**TO DO:** From the entries below, gather each line containing the word "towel".

**INFORMATION GIVEN:**
== == ==

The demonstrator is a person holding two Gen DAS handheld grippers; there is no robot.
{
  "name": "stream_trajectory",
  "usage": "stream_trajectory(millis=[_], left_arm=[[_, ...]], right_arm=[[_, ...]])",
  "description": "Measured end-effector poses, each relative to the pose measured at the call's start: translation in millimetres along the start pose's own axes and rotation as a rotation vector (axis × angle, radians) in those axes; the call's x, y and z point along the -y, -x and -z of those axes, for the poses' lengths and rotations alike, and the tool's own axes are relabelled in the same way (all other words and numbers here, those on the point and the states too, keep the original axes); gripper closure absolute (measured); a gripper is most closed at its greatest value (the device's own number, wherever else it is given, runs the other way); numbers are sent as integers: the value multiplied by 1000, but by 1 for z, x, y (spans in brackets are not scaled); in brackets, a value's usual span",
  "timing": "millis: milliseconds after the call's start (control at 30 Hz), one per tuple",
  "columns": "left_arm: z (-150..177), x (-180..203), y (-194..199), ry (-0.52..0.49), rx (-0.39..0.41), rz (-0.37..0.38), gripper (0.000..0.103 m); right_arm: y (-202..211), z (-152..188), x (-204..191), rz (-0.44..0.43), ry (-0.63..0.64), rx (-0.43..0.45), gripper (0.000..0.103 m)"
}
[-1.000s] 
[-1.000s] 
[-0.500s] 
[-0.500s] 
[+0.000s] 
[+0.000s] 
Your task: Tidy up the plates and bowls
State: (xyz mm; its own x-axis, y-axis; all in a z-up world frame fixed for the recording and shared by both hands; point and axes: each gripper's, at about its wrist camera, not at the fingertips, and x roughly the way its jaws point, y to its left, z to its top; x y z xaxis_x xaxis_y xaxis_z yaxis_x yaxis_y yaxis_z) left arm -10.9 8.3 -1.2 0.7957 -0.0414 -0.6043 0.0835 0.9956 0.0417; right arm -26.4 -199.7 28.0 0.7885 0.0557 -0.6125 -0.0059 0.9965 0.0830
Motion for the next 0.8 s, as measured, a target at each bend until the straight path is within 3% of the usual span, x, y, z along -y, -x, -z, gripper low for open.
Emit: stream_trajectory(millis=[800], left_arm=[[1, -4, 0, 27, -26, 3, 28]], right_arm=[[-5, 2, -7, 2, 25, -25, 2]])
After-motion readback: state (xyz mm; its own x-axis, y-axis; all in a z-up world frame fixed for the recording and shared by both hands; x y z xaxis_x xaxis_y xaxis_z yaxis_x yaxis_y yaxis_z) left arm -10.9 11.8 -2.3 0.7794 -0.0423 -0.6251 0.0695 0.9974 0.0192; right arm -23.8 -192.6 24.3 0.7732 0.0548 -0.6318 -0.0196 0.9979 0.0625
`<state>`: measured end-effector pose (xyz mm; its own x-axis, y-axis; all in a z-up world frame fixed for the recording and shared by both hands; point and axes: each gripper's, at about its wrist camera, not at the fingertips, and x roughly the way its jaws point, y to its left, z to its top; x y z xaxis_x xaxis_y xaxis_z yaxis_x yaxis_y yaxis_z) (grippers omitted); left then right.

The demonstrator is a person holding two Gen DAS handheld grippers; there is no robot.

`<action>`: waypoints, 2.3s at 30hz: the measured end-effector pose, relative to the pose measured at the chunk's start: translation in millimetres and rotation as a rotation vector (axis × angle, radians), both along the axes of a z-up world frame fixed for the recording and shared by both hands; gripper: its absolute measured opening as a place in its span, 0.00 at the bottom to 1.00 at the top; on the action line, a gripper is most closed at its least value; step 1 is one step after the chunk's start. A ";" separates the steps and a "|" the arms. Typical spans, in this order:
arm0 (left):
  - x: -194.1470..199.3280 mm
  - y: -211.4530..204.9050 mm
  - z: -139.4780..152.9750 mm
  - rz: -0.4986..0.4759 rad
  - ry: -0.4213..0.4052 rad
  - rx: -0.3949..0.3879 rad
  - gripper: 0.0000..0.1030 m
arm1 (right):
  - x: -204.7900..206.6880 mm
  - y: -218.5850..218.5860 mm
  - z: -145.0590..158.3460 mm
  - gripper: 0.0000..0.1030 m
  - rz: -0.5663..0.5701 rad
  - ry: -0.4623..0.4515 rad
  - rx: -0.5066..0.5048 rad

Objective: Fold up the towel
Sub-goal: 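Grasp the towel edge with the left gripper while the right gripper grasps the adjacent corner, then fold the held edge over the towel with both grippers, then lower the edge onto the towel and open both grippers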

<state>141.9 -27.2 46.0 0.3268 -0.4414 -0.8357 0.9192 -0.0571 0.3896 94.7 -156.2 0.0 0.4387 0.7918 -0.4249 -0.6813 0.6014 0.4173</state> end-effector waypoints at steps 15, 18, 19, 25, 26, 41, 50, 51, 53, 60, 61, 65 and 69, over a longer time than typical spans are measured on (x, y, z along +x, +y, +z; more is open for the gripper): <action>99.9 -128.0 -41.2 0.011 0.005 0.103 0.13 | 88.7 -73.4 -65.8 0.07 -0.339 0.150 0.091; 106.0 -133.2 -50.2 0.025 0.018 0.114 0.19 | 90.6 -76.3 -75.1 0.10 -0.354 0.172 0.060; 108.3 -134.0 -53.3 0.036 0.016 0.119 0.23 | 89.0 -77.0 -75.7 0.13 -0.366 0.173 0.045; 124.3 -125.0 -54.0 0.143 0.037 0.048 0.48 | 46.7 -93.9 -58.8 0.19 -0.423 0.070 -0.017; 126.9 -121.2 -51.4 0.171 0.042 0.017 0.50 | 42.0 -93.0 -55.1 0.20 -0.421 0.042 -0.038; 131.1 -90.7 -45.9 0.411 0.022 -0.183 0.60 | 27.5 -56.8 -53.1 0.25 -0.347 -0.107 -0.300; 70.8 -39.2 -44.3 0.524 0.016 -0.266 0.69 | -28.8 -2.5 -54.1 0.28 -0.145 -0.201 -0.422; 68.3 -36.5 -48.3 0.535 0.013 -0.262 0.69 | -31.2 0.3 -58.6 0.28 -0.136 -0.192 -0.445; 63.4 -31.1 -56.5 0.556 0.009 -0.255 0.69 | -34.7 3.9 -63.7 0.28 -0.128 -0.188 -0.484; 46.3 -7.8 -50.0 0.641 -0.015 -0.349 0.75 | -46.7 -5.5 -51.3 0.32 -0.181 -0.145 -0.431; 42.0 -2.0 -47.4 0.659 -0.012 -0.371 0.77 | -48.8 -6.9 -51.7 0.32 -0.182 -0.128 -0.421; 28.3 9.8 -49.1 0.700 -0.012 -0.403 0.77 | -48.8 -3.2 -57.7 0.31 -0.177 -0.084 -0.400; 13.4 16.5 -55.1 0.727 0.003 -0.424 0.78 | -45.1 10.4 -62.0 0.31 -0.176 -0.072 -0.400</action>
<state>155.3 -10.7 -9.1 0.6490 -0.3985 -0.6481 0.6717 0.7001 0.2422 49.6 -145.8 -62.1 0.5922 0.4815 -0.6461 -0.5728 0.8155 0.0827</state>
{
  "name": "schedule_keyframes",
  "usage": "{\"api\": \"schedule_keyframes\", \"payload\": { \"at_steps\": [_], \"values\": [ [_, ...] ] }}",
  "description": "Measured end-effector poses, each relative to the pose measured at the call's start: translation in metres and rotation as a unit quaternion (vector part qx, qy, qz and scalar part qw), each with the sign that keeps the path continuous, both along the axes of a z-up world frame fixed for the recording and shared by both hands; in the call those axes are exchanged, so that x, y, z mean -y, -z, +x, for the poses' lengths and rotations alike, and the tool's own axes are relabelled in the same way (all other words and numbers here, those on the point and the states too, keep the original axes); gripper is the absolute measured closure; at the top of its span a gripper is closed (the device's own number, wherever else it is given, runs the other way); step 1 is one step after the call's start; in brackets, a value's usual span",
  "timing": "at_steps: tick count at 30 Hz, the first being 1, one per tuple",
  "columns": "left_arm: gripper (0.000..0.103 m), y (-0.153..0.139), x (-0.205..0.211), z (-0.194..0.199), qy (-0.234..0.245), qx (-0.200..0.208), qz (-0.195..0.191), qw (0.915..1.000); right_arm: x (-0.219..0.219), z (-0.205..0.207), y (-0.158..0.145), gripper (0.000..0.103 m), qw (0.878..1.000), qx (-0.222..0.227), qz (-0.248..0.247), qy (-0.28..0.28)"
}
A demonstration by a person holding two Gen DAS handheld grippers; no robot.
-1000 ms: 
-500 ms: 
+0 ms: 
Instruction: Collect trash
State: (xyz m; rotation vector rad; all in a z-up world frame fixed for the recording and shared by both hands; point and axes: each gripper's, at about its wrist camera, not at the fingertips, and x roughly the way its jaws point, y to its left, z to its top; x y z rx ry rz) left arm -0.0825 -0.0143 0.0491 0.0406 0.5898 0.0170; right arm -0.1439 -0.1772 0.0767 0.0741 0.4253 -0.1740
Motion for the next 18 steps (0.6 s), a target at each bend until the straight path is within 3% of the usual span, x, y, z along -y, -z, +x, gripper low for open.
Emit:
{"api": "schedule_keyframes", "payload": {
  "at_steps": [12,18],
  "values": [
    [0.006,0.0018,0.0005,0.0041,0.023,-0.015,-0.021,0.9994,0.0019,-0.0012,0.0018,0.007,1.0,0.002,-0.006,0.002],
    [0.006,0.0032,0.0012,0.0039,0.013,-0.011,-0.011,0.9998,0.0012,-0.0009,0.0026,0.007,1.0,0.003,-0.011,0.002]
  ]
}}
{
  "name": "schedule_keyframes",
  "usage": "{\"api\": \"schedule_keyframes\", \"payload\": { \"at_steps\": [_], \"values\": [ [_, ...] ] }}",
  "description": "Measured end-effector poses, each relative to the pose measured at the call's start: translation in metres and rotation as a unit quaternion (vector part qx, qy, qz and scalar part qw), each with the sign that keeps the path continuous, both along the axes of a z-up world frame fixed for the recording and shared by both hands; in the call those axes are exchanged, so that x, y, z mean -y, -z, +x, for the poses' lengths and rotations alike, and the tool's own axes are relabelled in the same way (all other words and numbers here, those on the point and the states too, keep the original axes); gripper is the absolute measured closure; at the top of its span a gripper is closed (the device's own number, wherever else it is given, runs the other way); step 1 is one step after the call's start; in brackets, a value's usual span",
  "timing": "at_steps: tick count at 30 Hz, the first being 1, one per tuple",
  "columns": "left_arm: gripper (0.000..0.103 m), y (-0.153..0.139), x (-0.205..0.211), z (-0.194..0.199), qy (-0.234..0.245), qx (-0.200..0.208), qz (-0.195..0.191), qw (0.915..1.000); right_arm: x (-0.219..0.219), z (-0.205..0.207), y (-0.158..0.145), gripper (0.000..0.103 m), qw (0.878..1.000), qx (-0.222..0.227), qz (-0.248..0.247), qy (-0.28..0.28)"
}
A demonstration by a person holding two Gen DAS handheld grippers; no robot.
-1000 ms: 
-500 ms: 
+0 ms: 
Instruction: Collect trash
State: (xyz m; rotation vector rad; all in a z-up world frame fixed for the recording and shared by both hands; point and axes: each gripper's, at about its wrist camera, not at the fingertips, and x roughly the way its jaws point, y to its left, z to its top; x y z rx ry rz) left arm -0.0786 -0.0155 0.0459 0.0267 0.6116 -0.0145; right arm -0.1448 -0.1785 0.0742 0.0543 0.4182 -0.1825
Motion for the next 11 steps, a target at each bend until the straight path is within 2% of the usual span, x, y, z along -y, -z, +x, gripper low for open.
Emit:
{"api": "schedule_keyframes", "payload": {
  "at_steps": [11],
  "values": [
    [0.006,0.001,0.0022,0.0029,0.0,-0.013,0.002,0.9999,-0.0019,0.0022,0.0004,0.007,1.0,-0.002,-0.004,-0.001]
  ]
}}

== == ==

**TASK SOLUTION:**
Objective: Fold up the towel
Sub-goal: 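Grasp the towel edge with the left gripper while the right gripper grasps the adjacent corner, then fold the held edge over the towel with both grippers, then lower the edge onto the towel and open both grippers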

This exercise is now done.